PM do Rio terá serviço itinerante para ouvir cidadão

O comandante-geral da Polícia Militar do Rio, Ubiratan Ângelo, anunciou nesta quinta-feira, 5, um pacote de medidas para defesa da vida e redução da violência armada. A criação de um serviço de atendimento ao cidadão itinerante é uma das iniciativas. O serviço é um trailer da polícia, que ficará localizado em pontos estratégicos da cidade para recolher críticas e sugestões. A polícia do Rio é a que mais mata e a que mais morre no País, segundo dados da Secretaria Nacional de Segurança Pública.
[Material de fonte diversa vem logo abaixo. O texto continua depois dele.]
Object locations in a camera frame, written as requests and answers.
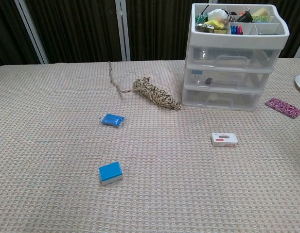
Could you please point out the small white box red label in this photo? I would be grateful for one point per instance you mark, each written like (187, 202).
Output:
(224, 139)

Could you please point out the blue wrapped packet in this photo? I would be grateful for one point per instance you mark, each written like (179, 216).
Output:
(111, 120)

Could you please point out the beige woven tablecloth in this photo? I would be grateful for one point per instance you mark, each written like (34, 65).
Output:
(164, 182)

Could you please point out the blue white block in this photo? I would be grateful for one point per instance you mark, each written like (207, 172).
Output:
(109, 172)

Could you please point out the small dark oval item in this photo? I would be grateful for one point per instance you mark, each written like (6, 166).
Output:
(208, 81)

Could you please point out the shiny colourful snack packet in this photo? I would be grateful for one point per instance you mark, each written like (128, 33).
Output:
(203, 28)

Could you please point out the yellow packet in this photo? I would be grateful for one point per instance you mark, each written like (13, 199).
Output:
(214, 24)

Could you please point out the dark pleated curtain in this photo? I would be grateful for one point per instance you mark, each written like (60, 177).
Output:
(79, 26)

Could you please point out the white crumpled ball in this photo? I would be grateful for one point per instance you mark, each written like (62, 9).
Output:
(217, 14)

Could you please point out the purple patterned packet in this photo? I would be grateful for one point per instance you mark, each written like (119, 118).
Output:
(283, 108)

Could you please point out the black clip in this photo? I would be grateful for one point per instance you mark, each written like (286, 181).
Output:
(244, 17)

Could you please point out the blue green snack packet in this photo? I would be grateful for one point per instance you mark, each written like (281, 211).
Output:
(261, 19)

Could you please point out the yellow sponge wedge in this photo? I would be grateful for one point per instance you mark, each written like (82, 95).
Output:
(260, 11)

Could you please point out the white plastic drawer organizer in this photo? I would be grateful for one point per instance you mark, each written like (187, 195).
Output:
(237, 40)

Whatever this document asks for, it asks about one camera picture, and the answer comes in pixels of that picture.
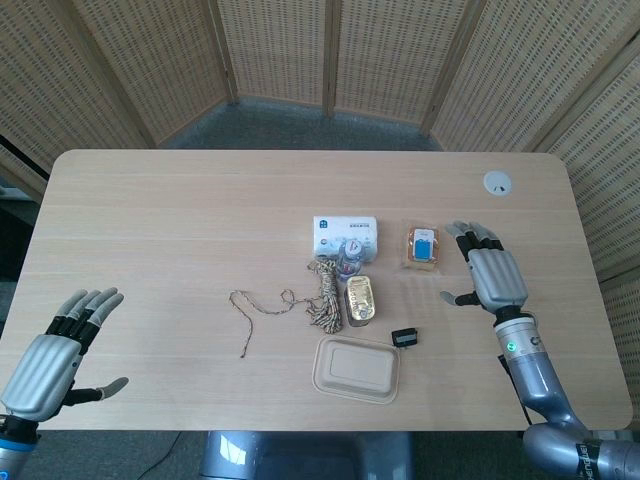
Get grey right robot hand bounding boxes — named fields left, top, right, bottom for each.
left=439, top=220, right=530, bottom=317

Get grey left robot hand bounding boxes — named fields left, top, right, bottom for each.
left=0, top=287, right=130, bottom=422

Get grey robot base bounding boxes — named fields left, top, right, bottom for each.
left=199, top=430, right=416, bottom=480

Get orange snack packet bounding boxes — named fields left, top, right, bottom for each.
left=398, top=218, right=446, bottom=275

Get small black clip device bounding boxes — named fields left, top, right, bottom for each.
left=390, top=327, right=419, bottom=350

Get gold rectangular tin can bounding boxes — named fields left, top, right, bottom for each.
left=344, top=274, right=379, bottom=329

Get clear water bottle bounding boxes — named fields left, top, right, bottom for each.
left=335, top=239, right=364, bottom=280

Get woven bamboo screen panel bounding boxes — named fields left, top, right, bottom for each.
left=72, top=0, right=239, bottom=147
left=598, top=274, right=640, bottom=432
left=428, top=0, right=640, bottom=152
left=214, top=0, right=337, bottom=117
left=533, top=49, right=640, bottom=282
left=333, top=0, right=484, bottom=126
left=0, top=133, right=51, bottom=202
left=0, top=0, right=157, bottom=149

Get white tissue pack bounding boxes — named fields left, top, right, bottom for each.
left=310, top=214, right=379, bottom=265

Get beige pulp food container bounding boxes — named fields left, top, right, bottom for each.
left=310, top=334, right=401, bottom=404

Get white table cable grommet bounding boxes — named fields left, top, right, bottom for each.
left=482, top=170, right=515, bottom=197

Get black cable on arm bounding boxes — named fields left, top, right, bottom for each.
left=496, top=353, right=532, bottom=427

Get thin black floor cable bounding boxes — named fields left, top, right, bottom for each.
left=143, top=431, right=184, bottom=480

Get braided tan rope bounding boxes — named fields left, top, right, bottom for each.
left=228, top=257, right=346, bottom=359

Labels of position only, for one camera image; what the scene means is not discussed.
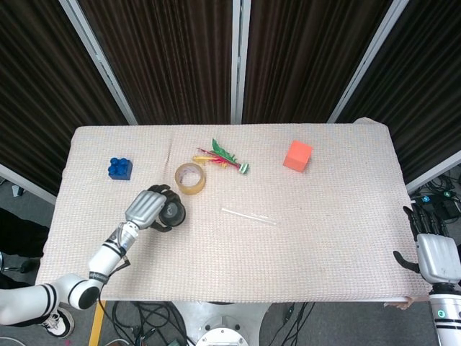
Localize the orange foam cube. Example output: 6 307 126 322
282 140 314 173

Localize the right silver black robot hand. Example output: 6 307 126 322
392 205 461 285

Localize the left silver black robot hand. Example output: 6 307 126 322
124 184 187 233

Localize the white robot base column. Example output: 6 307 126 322
171 301 272 346

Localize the black round tray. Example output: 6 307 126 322
160 201 187 229

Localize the beige waffle tablecloth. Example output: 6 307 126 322
35 117 431 304

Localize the grey metal partition post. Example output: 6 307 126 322
0 164 57 205
230 0 252 125
404 148 461 194
326 0 410 125
58 0 139 126

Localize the clear glass tube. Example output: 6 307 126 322
220 207 278 226

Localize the black faceted dice cup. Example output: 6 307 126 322
158 200 186 228

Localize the yellow packing tape roll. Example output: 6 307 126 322
174 162 207 196

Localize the colourful feather shuttlecock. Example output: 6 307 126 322
196 138 251 176

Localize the yellow floor tape strip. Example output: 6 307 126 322
87 298 106 346

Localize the black trouser leg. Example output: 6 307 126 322
0 206 50 260

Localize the dark brown partition panel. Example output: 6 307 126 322
0 0 125 196
78 0 236 126
339 0 461 183
242 0 394 124

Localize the blue toy building block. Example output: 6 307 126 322
107 156 134 181

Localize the black floor cable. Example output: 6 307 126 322
277 301 311 346
103 301 189 346

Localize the black power strip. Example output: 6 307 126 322
412 190 461 221

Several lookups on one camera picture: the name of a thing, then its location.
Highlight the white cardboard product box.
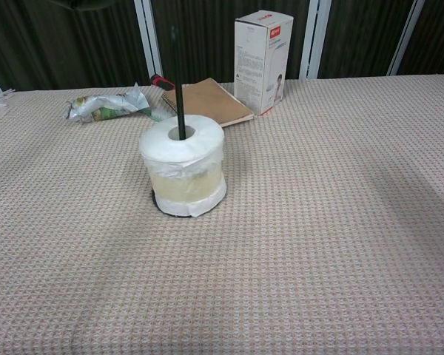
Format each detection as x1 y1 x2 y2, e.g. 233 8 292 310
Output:
233 10 295 117

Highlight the beige woven tablecloth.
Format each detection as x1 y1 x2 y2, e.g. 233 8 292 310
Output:
0 75 444 355

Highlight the small green packet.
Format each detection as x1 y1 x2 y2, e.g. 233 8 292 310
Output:
147 106 172 123

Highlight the red black utility knife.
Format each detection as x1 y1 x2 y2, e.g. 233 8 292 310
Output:
149 74 177 91

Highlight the white paper roll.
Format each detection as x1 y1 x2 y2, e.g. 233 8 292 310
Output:
138 113 228 219

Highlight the black wire ring stand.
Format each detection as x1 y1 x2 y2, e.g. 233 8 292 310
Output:
150 24 229 220

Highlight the brown spiral notebook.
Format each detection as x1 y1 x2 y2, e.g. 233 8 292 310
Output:
161 77 255 129

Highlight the crumpled snack bag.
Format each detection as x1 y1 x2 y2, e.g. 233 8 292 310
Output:
62 81 151 124

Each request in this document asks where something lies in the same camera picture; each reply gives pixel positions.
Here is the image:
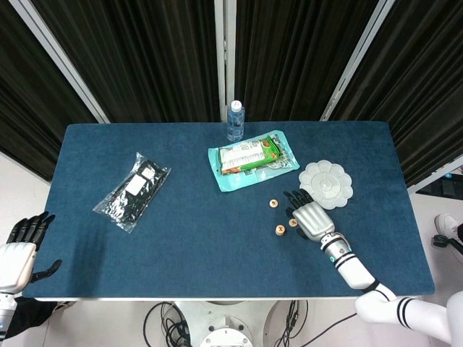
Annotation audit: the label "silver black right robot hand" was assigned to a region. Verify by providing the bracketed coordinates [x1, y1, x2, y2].
[283, 187, 336, 243]

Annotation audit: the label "black items in clear bag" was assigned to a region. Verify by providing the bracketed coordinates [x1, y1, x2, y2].
[93, 151, 171, 234]

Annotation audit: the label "white metal frame post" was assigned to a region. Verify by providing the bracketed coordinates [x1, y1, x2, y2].
[7, 0, 111, 124]
[213, 0, 238, 123]
[320, 0, 398, 122]

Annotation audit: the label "green cookie package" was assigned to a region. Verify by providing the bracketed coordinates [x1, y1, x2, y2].
[216, 134, 282, 176]

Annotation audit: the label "white shoe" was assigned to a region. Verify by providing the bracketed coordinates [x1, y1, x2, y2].
[433, 213, 461, 238]

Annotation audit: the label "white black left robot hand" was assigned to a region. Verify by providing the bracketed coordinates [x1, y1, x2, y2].
[0, 212, 63, 294]

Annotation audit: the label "black chair base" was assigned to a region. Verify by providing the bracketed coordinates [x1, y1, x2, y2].
[432, 223, 463, 258]

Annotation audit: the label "blue felt table mat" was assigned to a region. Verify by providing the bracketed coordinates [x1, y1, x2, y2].
[22, 121, 436, 300]

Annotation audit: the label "black monitor device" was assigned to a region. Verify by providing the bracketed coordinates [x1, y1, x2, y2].
[415, 168, 463, 199]

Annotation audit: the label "clear plastic water bottle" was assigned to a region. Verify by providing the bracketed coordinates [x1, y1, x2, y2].
[226, 100, 245, 142]

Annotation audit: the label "black cable bundle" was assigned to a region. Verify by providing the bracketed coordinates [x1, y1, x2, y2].
[143, 301, 192, 347]

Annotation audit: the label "teal snack pouch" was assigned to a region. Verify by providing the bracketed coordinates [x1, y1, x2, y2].
[207, 129, 301, 193]

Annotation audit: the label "black pleated curtain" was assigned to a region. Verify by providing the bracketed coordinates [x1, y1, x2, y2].
[0, 0, 98, 181]
[234, 0, 381, 122]
[334, 0, 463, 189]
[30, 0, 222, 124]

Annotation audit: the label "white flower paint palette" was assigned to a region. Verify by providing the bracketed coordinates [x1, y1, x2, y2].
[298, 161, 354, 210]

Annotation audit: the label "white metal frame beam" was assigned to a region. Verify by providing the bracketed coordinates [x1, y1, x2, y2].
[407, 155, 463, 192]

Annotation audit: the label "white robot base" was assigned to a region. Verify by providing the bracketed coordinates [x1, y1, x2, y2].
[173, 299, 279, 347]

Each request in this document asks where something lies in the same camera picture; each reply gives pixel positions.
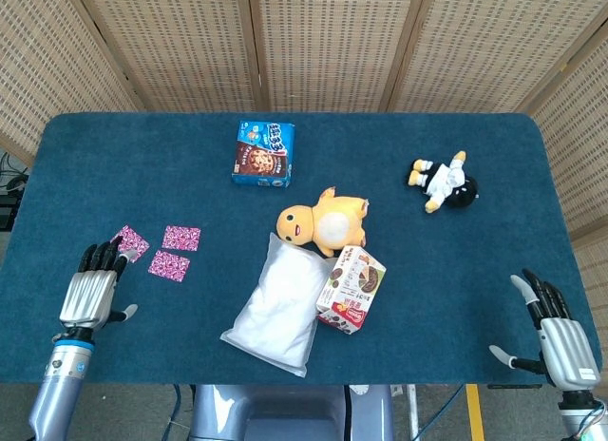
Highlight white plastic bag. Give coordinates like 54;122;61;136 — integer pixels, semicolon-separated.
219;231;336;378

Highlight white red snack box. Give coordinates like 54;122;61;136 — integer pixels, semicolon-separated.
315;244;388;336

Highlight white metal stand leg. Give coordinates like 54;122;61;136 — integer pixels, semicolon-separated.
407;384;420;441

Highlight black penguin plush toy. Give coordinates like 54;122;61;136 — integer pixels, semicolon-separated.
405;149;481;215

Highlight black cable bundle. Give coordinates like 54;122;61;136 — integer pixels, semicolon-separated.
0;150;29;233

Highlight blue cable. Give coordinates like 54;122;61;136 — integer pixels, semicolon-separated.
417;384;466;441
163;384;184;441

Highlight blue chocolate cookie box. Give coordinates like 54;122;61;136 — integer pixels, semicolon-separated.
231;119;296;190

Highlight woven bamboo folding screen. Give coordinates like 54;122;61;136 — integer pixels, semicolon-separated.
0;0;608;328

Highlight yellow plush dinosaur toy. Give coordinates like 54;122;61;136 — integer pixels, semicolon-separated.
276;186;371;259

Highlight grey robot torso base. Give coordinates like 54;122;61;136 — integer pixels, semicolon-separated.
189;383;395;441

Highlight pink patterned square card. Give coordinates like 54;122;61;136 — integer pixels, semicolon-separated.
110;224;151;264
161;224;202;252
147;249;192;284

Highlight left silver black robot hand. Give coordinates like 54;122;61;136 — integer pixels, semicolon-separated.
59;236;143;331

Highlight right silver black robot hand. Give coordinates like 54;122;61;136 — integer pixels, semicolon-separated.
488;268;602;393

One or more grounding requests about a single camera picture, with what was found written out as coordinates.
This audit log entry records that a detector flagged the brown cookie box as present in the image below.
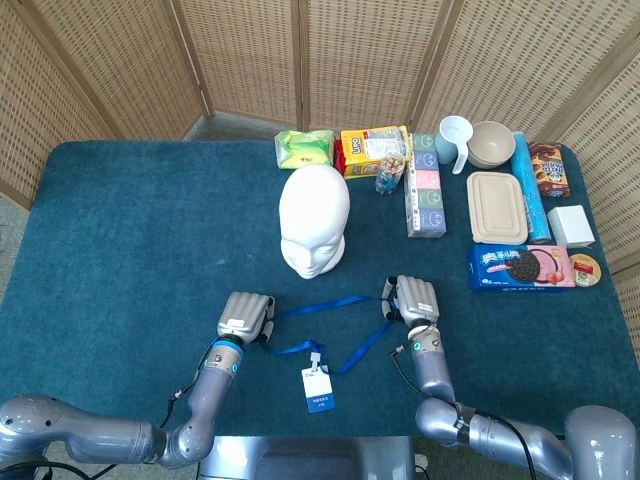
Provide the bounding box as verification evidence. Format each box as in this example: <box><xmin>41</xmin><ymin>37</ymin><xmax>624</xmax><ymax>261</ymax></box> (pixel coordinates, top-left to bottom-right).
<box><xmin>527</xmin><ymin>141</ymin><xmax>571</xmax><ymax>199</ymax></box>

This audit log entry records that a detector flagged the light blue mug white handle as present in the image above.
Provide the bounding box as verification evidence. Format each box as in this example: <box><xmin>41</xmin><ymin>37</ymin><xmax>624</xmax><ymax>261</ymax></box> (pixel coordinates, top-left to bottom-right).
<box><xmin>434</xmin><ymin>115</ymin><xmax>475</xmax><ymax>175</ymax></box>

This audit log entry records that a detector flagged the round red gold tin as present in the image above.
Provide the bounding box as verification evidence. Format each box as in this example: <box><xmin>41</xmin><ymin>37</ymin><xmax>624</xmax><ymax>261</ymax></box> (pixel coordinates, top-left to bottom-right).
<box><xmin>568</xmin><ymin>253</ymin><xmax>603</xmax><ymax>289</ymax></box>

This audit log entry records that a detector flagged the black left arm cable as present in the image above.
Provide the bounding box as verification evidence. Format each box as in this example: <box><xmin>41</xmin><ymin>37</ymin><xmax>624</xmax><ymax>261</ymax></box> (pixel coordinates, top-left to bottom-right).
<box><xmin>0</xmin><ymin>339</ymin><xmax>216</xmax><ymax>480</ymax></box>

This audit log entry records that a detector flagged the yellow biscuit box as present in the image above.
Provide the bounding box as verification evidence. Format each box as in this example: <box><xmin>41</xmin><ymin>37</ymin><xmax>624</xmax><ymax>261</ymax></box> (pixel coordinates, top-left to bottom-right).
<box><xmin>334</xmin><ymin>126</ymin><xmax>414</xmax><ymax>180</ymax></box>

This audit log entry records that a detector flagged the green snack bag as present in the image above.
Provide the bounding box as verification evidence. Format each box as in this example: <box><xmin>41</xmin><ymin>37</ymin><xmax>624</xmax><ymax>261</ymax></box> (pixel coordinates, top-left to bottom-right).
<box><xmin>273</xmin><ymin>129</ymin><xmax>335</xmax><ymax>170</ymax></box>

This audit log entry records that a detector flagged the beige bowl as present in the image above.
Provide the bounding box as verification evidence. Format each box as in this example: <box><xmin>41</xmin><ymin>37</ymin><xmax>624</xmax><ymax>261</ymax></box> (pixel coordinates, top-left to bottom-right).
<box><xmin>467</xmin><ymin>120</ymin><xmax>516</xmax><ymax>170</ymax></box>

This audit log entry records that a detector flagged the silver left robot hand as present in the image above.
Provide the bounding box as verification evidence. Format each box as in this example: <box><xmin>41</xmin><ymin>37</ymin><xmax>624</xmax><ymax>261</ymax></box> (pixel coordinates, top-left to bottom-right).
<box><xmin>215</xmin><ymin>291</ymin><xmax>276</xmax><ymax>346</ymax></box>

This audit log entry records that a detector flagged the clear snack jar blue label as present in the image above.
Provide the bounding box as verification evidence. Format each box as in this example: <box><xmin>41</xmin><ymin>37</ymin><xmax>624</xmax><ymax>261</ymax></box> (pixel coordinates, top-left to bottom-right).
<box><xmin>374</xmin><ymin>152</ymin><xmax>406</xmax><ymax>197</ymax></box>

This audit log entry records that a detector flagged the blue lanyard with badge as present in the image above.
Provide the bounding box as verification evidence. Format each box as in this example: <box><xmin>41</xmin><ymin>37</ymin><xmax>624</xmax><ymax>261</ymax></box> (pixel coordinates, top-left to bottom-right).
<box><xmin>259</xmin><ymin>294</ymin><xmax>396</xmax><ymax>415</ymax></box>

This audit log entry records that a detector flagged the grey robot torso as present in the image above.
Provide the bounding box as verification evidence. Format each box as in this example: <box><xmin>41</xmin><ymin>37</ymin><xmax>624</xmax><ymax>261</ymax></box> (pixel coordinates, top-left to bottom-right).
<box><xmin>197</xmin><ymin>435</ymin><xmax>419</xmax><ymax>480</ymax></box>

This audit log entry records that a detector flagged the pastel tissue multipack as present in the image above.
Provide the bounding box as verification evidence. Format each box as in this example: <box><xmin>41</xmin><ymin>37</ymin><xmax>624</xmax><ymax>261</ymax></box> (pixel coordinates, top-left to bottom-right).
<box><xmin>403</xmin><ymin>132</ymin><xmax>448</xmax><ymax>239</ymax></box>

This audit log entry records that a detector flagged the blue cookie box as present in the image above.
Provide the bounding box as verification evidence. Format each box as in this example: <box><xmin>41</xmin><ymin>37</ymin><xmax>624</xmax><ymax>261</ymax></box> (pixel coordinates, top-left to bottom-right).
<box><xmin>467</xmin><ymin>243</ymin><xmax>576</xmax><ymax>294</ymax></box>

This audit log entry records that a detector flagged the woven rattan folding screen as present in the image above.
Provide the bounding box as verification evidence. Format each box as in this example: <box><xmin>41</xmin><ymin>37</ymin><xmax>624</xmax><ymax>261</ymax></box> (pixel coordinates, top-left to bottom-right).
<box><xmin>0</xmin><ymin>0</ymin><xmax>640</xmax><ymax>361</ymax></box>

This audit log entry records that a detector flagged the beige lidded lunch box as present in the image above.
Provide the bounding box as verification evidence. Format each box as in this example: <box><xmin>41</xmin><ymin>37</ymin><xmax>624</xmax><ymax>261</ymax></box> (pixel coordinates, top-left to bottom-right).
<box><xmin>466</xmin><ymin>171</ymin><xmax>530</xmax><ymax>246</ymax></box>

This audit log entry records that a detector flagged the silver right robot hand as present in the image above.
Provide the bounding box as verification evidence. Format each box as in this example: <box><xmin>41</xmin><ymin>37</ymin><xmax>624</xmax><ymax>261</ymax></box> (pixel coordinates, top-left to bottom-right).
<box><xmin>382</xmin><ymin>274</ymin><xmax>441</xmax><ymax>329</ymax></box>

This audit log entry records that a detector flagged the white foam mannequin head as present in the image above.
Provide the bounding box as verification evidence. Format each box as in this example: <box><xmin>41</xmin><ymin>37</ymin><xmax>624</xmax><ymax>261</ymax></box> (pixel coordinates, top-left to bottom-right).
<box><xmin>278</xmin><ymin>163</ymin><xmax>351</xmax><ymax>281</ymax></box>

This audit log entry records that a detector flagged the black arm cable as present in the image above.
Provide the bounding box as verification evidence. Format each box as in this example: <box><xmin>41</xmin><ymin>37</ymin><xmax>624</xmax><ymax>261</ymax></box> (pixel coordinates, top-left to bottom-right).
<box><xmin>389</xmin><ymin>344</ymin><xmax>539</xmax><ymax>480</ymax></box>
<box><xmin>0</xmin><ymin>339</ymin><xmax>216</xmax><ymax>480</ymax></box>

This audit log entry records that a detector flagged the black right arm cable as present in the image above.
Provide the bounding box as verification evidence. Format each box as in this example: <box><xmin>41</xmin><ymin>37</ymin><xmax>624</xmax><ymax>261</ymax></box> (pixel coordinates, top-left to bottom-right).
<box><xmin>389</xmin><ymin>344</ymin><xmax>539</xmax><ymax>480</ymax></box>

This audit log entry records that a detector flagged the blue plastic roll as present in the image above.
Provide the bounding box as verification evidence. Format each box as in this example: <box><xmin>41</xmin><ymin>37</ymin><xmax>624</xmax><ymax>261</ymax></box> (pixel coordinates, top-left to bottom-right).
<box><xmin>510</xmin><ymin>131</ymin><xmax>552</xmax><ymax>240</ymax></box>

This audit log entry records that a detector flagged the teal table cloth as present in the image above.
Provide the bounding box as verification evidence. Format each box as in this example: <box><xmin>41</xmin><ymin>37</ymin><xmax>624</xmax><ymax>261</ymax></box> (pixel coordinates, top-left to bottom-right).
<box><xmin>0</xmin><ymin>140</ymin><xmax>640</xmax><ymax>441</ymax></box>

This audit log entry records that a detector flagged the small white box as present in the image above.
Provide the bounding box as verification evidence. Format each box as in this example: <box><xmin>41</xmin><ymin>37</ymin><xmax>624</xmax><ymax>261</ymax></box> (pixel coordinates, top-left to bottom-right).
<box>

A maioria das medidas anunciadas será implementada já a partir da semana que vem. No entanto, nenhuma das ações é especificamente voltada para reduzir o número de policiais mortos. Nos três primeiros meses desse ano, 34 policiais foram mortos - 23 estavam de folga. Para o secretário de Segurança Pública, José Mariano Beltrame, o lançamento desses programas não deve ser comemorado. "Nada do que está sendo feito é motivo de comemoração. A situação exige uma atuação profícua e profissional", disse ele. Em sua opinião, a PM está demonstrando ter compromisso com a população. Além do trailer itinerante, o serviço de atendimento ao cidadão também será feito diariamente, em horário comercial, no Quartel-General da PM, no centro do Rio. O comandante Ângelo fez questão de frisar que o serviço não substitui o Disque-Denúncia. Desde setembro, a corregedoria da PM acompanha o número de tiros disparados por cada policial e deve divulgar a análise desses dados em breve. No dia 13 de abril, deverá ser apresentado o resultado de um estudo detalhado dos 12 casos mais recentes de mortes de policiais. O objetivo do relatório é fornecer subsídios para a formulação de políticas de redução da morte de policiais. Na semana seguinte, no dia 18 de abril, acontecerá o 2º Seminário de Segurança do Policial Militar em Serviço e de folga, onde essas questões voltarão a ser debatidas. A partir da semana que vem, será instalada a Comissão Especial Relatora de Processos Administrativos Disciplinares, para dar agilidade a processos que apuram eventuais abusos de policiais e, se comprovados, podem levar a expulsão da corporação.